1. What is the main relationship discussed in Chapter 5?

2. How does the author support her claims about the reception of black women's efforts in the early feminist movement?

3. What potential effect can feminism have on the family, in the author's view?

4. The author states that most women would like to be like ________________.

5. In Chapter 2, what are the author's thoughts on a universally accepted definition of feminism?

Short Essay Questions

1. What significant effect can feminism have on the family?

2. Is there a note of caution in the author's tone regarding the extent to which the system of power has actually changed? Where?

3. Does the author mention different branches of the feminist movement in Chapter Eight, and if so what kind of relationship do they have?

4. Does the author see feminism as aligned with other struggles, and if so why?

5. In the author's view, is idealism enough to enact needed changes?

6. Describe the author's personal experiences with feminists from the same background as Friedan.

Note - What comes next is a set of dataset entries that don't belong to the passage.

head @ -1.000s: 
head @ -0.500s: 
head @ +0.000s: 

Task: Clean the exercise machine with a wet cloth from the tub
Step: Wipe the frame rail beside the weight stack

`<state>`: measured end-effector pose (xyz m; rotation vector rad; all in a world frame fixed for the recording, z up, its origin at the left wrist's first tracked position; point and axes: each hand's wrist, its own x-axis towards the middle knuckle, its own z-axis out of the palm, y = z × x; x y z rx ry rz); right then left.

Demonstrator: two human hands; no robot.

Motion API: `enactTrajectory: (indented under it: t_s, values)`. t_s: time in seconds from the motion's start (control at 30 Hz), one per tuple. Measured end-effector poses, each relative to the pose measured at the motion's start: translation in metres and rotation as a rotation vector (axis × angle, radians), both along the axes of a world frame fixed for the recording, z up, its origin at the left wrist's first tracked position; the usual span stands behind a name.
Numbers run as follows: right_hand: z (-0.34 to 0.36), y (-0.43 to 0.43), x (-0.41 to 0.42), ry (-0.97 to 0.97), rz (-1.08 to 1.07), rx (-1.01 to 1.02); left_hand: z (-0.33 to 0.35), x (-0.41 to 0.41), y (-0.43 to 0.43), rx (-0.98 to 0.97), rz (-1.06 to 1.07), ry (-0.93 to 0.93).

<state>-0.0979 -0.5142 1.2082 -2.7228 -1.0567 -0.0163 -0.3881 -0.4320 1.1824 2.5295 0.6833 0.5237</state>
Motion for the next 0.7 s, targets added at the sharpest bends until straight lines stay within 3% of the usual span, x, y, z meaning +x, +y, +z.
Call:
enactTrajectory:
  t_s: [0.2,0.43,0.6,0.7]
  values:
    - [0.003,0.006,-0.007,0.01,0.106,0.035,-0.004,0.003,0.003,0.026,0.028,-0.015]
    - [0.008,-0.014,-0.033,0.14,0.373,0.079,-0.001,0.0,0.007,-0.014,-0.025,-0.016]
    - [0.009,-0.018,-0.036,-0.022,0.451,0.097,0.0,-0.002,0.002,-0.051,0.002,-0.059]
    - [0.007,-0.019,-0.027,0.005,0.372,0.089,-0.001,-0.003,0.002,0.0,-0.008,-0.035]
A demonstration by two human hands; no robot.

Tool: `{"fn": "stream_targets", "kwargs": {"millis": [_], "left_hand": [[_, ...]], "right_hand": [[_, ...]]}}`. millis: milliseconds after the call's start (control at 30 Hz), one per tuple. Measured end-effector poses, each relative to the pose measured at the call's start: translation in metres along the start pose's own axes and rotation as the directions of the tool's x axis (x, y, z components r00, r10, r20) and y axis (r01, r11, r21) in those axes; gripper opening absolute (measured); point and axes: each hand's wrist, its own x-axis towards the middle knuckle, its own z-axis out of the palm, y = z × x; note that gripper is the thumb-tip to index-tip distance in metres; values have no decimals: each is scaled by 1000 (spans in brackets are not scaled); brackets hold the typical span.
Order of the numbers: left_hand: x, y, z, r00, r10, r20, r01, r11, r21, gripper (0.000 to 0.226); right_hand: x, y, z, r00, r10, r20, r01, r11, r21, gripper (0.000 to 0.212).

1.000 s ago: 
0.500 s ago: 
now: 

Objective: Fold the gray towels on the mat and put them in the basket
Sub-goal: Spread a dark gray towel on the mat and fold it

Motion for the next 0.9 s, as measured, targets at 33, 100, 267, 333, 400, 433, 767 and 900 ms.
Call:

How did they initially respond to her attempts to contribute to the conversation around feminist theory?

7. How does war relate to the authors discussion of violence and women?

8. In the author's view, are feminists ambivalent about power?

9. Does the author encourage a particular attitude towards manifesting change?

10. Do early feminists beliefs about violence support traditional patriarchal concepts of gender?

Essay Topics

Write an essay for ONE of the following topics:

Essay Topic 1

Essay on Ch. 9: Violence and the media.

Fighting violence against women has been one of the mainstays of the feminist movement since it's inception. One of the forms this has taken more recently, has been to address the problem through looking at media images that display violence against women.

1) The author claims that men and women are desensitized to violence. What are the repercussions of this phenomenon and how does she explain it?

2) In what ways does the media make violence against women seem normal? for example, by makig it sexually appealing, or associating it with love, etc.

3) Discuss several examples from film and other media, such as fashion magazines or video games, in which you have noticed images of violence against women. Analyze your examples.

4) Have you seen signs in the media that violence against women is discouraged? Discuss your examples.

Essay Topic 2

Essay on Ch. 6: Traditional and alternative models of power.

In Ch. 6 the author elaborates on traditional and alternative models of power and their relationship to women and the feminist movement. Discuss the central points of her analysis.

1) First, provide a brief definition of traditional and alternative models of power.

2) Next, discuss how and why early feminists understood and reacted to power.

3) Follow with a discussion of the author's observation about these feminists' ambivalent relationship to male-defined models of power.

4) Finally discuss how and why the author sees women of color and working class white women as examples of alternative models of power.

5) How do you view her assessment?

Essay Topic 3

Essay on Ch. 9: Women and war.

In Ch. 9 the author discusses the nature of violence against women and the phenomenon of violence in general. She uses war as an example of how women, too, demonstrate a capacity for violence. In your essay, think about the connection between traditional beliefs about gender and the author's analysis of women and war. Use quotations by the author to support your argument where necessary.

1) Discuss the author's position on how war is an example of women's capacity for violence.

- How do women support war?

- Does women's support for war, and their encouragement of male family members to go to war, seem to come from and reinforce traditional beliefs about men's and women's natures (e.g. aggressive, nurturing, etc.), whether innate or culturally learned?

2) Is condoning war the same as condoning violence? What can you gather about the author's views on war? Following the author's thinking, is war an example of using violence as a form of social control?

3) Does encouraging women (and gay men) to participate in the military and in war promote social equality?

4) If violence is a manifestation of hierarchy and power, what do women have to gain or lose from participating in war?